2008HappyNewYear!
(*)上記分子模型は、ケラチン中間径フィラメントのロッド領域とL1領域を表しています。
2008/01/01 
こんな会社、あってもいい?

 あけましておめでとうございます。昨年もヌースフィットならびに弊社商品をご愛顧いただき、まことにありがとうございます。
 おかげさまでヌースフィットは無事に(あるいは紆余曲折の末に?)8回目の新年を迎えることができました。これもひとえにお客様、サロン様、商社様のご支援の賜物と深く感謝しております。

 昨年私たちは新規還元剤スピエラ© のさらなる可能性を追求するとともに、技術者の手荒れを軽減する高機能前処理液「アクティブアシッド© アンテ」、ストレート施術の際のまさかのときの応急処理液、リアクティブレジン配合の「パワーR2+(プラス)」など、きわめて地味ぃ〜っ!な、かつとても役に立つ製品を開発しました。
 今年もヌースフィットは、研究開発を中心として業務にまい進してまいる所存ですが、昨年は多くの商社様からきびしいアドバイスもいただきました。いわく、「お前のところのパンフレットは地味すぎてダメだよ。もっとキレイなモデルを使って華やかにしないと美容師さんは振り向いてくれないよ」「もっと同行しないと売れないよ」「美容師さんは化学が大嫌いだよ。無駄な文章はいらないよ」
 また、「こういう水をつくったら売れるよ」といったありがたいご提案をいただいたこともありました(弊社には「この水の効果を調べて」といった依頼が毎年最低1回はあります。トホホ・・・)。

 どのアドバイスも的を射ており、弊社としましても何とかご期待に応えたいとは考えております。
 しかし、もし弊社が業界大手のように有名なモデルさんを使い、派手な広告を打ったとしたら、ますますお客様から見れば差別化しにくくなるのではないでしょうか?商社様としてはたしかに派手な広告を打つメーカー、コンテストを開催するようなメーカーの方が売りやすいとは思いますが、 それはサロン様にいらっしゃるお客様の要望ではありません。
 私たちが現状でなしうる美容界への貢献を考えたとき、それはやはり研究開発であり、今まで他メーカーが素通りしてきた毛髪の基礎的な挙動を解明していくことだと思います。
 幸い私たちには、小企業としては考えられないほどの研究設備と大学研究機関とのつながり、そして何よりもこうした私たちの活動を支持してくださるお客様がいらっしゃいます。皆様のおかげで、私たちは、多くの資源と時間を研究開発に振り向けることが可能なのです。
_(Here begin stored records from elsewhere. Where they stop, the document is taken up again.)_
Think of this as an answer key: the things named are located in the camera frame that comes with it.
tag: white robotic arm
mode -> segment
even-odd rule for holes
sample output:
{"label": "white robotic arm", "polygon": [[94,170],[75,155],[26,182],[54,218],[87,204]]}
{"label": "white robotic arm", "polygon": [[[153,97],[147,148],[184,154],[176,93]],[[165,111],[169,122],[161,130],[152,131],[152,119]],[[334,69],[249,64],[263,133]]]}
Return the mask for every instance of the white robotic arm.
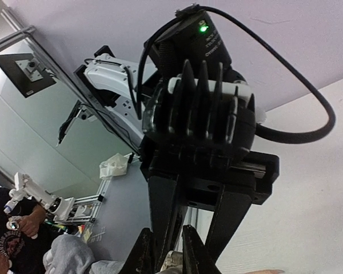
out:
{"label": "white robotic arm", "polygon": [[36,184],[29,175],[16,173],[15,189],[9,192],[11,200],[4,206],[4,212],[10,214],[23,198],[32,196],[49,213],[55,215],[55,221],[66,221],[70,215],[75,199],[63,199],[48,194]]}
{"label": "white robotic arm", "polygon": [[[131,89],[136,97],[133,87],[136,86],[137,82],[138,63],[117,59],[104,53],[87,64],[84,75],[97,90],[109,90],[110,92],[120,95],[115,101],[114,107],[108,106],[106,108],[112,112],[117,119],[122,120],[131,132],[137,135],[138,140],[136,143],[140,144],[143,138],[142,123],[137,119],[131,101],[129,80],[124,69],[125,67],[127,67],[131,73]],[[147,64],[143,74],[143,82],[145,83],[156,71],[157,68],[153,63]]]}

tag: graphic print on shirt
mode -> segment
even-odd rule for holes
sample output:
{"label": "graphic print on shirt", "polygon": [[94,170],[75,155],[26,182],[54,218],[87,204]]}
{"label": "graphic print on shirt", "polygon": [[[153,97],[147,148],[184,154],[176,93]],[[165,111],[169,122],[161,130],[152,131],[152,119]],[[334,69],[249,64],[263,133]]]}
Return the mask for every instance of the graphic print on shirt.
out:
{"label": "graphic print on shirt", "polygon": [[25,245],[19,231],[8,231],[0,238],[0,252],[15,259]]}

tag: gray pants
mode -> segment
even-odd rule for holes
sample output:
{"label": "gray pants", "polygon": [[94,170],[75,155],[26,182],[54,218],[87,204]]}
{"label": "gray pants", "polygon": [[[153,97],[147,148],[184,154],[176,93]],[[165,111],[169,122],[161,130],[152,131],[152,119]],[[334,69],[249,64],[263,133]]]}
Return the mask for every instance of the gray pants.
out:
{"label": "gray pants", "polygon": [[90,248],[78,237],[57,237],[43,257],[46,274],[117,274],[122,262],[95,262]]}

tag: cable
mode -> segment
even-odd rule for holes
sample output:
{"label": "cable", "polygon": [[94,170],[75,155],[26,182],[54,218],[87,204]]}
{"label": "cable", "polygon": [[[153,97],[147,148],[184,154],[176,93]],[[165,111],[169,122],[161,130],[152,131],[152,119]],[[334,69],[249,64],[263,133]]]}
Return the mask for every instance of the cable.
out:
{"label": "cable", "polygon": [[[130,145],[132,146],[132,149],[134,150],[135,153],[138,154],[138,148],[132,143],[131,136],[130,136],[130,133],[128,132],[128,130],[125,129],[124,127],[120,126],[120,125],[113,119],[112,116],[110,116],[108,113],[106,113],[106,112],[104,112],[104,111],[101,111],[101,110],[98,110],[98,109],[96,109],[95,107],[90,106],[90,105],[88,105],[88,104],[82,103],[82,104],[80,104],[80,106],[86,106],[86,107],[88,107],[88,108],[92,108],[92,109],[93,109],[95,112],[97,112],[98,114],[99,114],[99,113],[102,113],[102,114],[108,116],[109,119],[111,119],[112,122],[115,123],[115,124],[117,125],[117,127],[119,127],[120,129],[124,130],[124,132],[125,132],[126,135],[127,135],[128,140],[130,141]],[[105,128],[106,128],[109,132],[111,132],[112,134],[115,134],[113,128],[111,128],[112,131],[109,130],[108,127],[106,127],[106,126],[105,126]]]}
{"label": "cable", "polygon": [[145,64],[147,60],[147,56],[150,53],[151,47],[162,35],[167,29],[173,27],[175,24],[181,22],[183,20],[183,17],[176,17],[173,20],[169,21],[165,25],[163,25],[160,29],[154,33],[153,36],[150,37],[148,42],[146,43],[146,47],[143,49],[143,52],[141,54],[141,59],[139,60],[139,65],[138,65],[138,75],[137,75],[137,92],[136,92],[136,98],[137,98],[137,118],[139,120],[142,119],[142,113],[141,113],[141,96],[142,96],[142,79],[143,79],[143,72],[145,70]]}
{"label": "cable", "polygon": [[117,62],[99,60],[99,59],[94,59],[94,58],[86,58],[84,60],[84,63],[89,65],[90,63],[88,63],[88,61],[96,61],[97,63],[110,64],[110,65],[115,65],[115,66],[121,66],[122,65],[121,63],[117,63]]}
{"label": "cable", "polygon": [[[319,128],[318,130],[309,131],[309,132],[300,132],[300,133],[293,133],[293,132],[283,132],[274,130],[271,128],[264,127],[260,124],[257,124],[256,128],[256,135],[260,136],[264,139],[271,140],[277,143],[286,143],[286,144],[304,144],[315,142],[327,136],[334,128],[336,123],[336,115],[334,113],[333,108],[329,104],[329,102],[321,95],[321,93],[301,74],[299,73],[288,61],[286,61],[278,52],[276,52],[271,46],[269,46],[262,38],[260,38],[256,33],[254,33],[251,29],[246,27],[240,21],[232,17],[231,15],[224,13],[219,9],[215,9],[213,7],[207,6],[196,6],[196,10],[205,10],[211,13],[218,14],[227,20],[231,21],[233,24],[241,28],[247,34],[249,34],[253,39],[255,39],[260,45],[262,45],[268,52],[270,52],[282,65],[284,65],[304,86],[316,97],[316,99],[321,103],[324,107],[326,113],[328,114],[329,120],[326,125]],[[141,97],[142,91],[142,75],[145,68],[146,58],[149,55],[151,50],[152,44],[156,41],[156,39],[165,32],[168,28],[172,27],[176,23],[180,22],[183,18],[174,18],[169,23],[161,27],[148,41],[144,51],[141,55],[141,60],[139,63],[138,69],[138,81],[137,81],[137,104],[139,102],[139,98]],[[141,119],[141,113],[138,113],[138,119]]]}
{"label": "cable", "polygon": [[126,71],[127,73],[127,81],[128,81],[128,89],[130,91],[130,95],[131,95],[131,100],[132,100],[132,104],[133,104],[133,108],[135,109],[136,114],[138,114],[138,105],[137,102],[135,100],[135,95],[133,94],[133,84],[132,84],[132,73],[129,70],[128,67],[126,66],[122,66],[122,68]]}

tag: white wall
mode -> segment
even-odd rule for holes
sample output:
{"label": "white wall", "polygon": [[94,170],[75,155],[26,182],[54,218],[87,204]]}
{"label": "white wall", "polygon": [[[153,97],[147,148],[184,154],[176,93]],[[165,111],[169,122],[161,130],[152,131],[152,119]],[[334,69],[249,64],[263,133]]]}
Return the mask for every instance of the white wall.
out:
{"label": "white wall", "polygon": [[[255,150],[280,157],[281,175],[272,197],[251,208],[220,257],[222,273],[343,274],[343,80],[321,91],[337,114],[325,139],[293,146],[256,138]],[[307,95],[268,112],[266,125],[299,132],[325,122],[324,110]],[[205,238],[211,214],[199,217]]]}
{"label": "white wall", "polygon": [[[31,51],[21,43],[7,52]],[[56,148],[58,129],[76,100],[62,83],[25,99],[0,69],[0,168],[11,177],[28,173],[63,196],[94,194],[100,162],[130,150],[98,120],[76,121]]]}
 さて、昨年のヌースフィット社内での大きなトピックスは世界最大の放射光施設SPring-8(「スプリング・エイト」と読みます)での実験の機会を与えられたことです。SPring-8は、1998年の和歌山「毒入りカレー事件」で、容疑者の自宅から出た亜ヒ酸とカレーに混入したものを東京理科大学中井教授が特定したことで一躍一般に知れ渡った施設です。
 私たちの課題が「重点産業利用課題」に採択され、各種還元剤の毛髪に与える影響を「X線小角散乱法」という方法を用いて調べる実験を行いました。しかし解析にとても時間が掛かり、現在も行っているところです。
  公的な資源を利用させていただいたわけですから、何とかこの結果を美容界の皆様の業務に役立てたいと思っています。

 昨年はまた、食品偽装問題、論文捏造問題などとともにメディアなどで 「ニセ科学」も取り上げられるようになり、いわゆる「水ビジネス」の問題点なども議論されるようになって来ました。私たちも含め、とかく化粧品業界は似非(エセ)科学的なコピーに流されやすい傾向があります。これはイメージを重視する業界として、ある面やむをえない点もあるのでしょうが、自戒したいことではあります。 特にヌースフィットとしましては、ほとんどの場合猛烈な実験がほんのわずかな進歩しかもたらさないことを肝に銘じておきたいと考えています。


 そうしたきびしい現実があったとしても、今年もヌースフィットはメンバー全員で本質を求める旅に出て行こうと思っています。ストレートパーマ、カラー関連、ヘッド・スパ関連で新たな地平が開けるのではないかと目論んでおります。
 今年はまた、今までヌースフィットが蓄積してきた知識を用いて、サロン様を対象に毛髪科学の講習も行っていく予定です。もし毛髪や化粧品に関する疑問点がありましたらどしどしお寄せください。「実験主義社」がヌースフィットのモットーです。私たちにわからないことも多いこととは思いますが、常に実験結果を通して皆様にお応えするのが実験主義社です。
 どうぞまた一年、よろしくお付き合いのほどお願い申し上げます。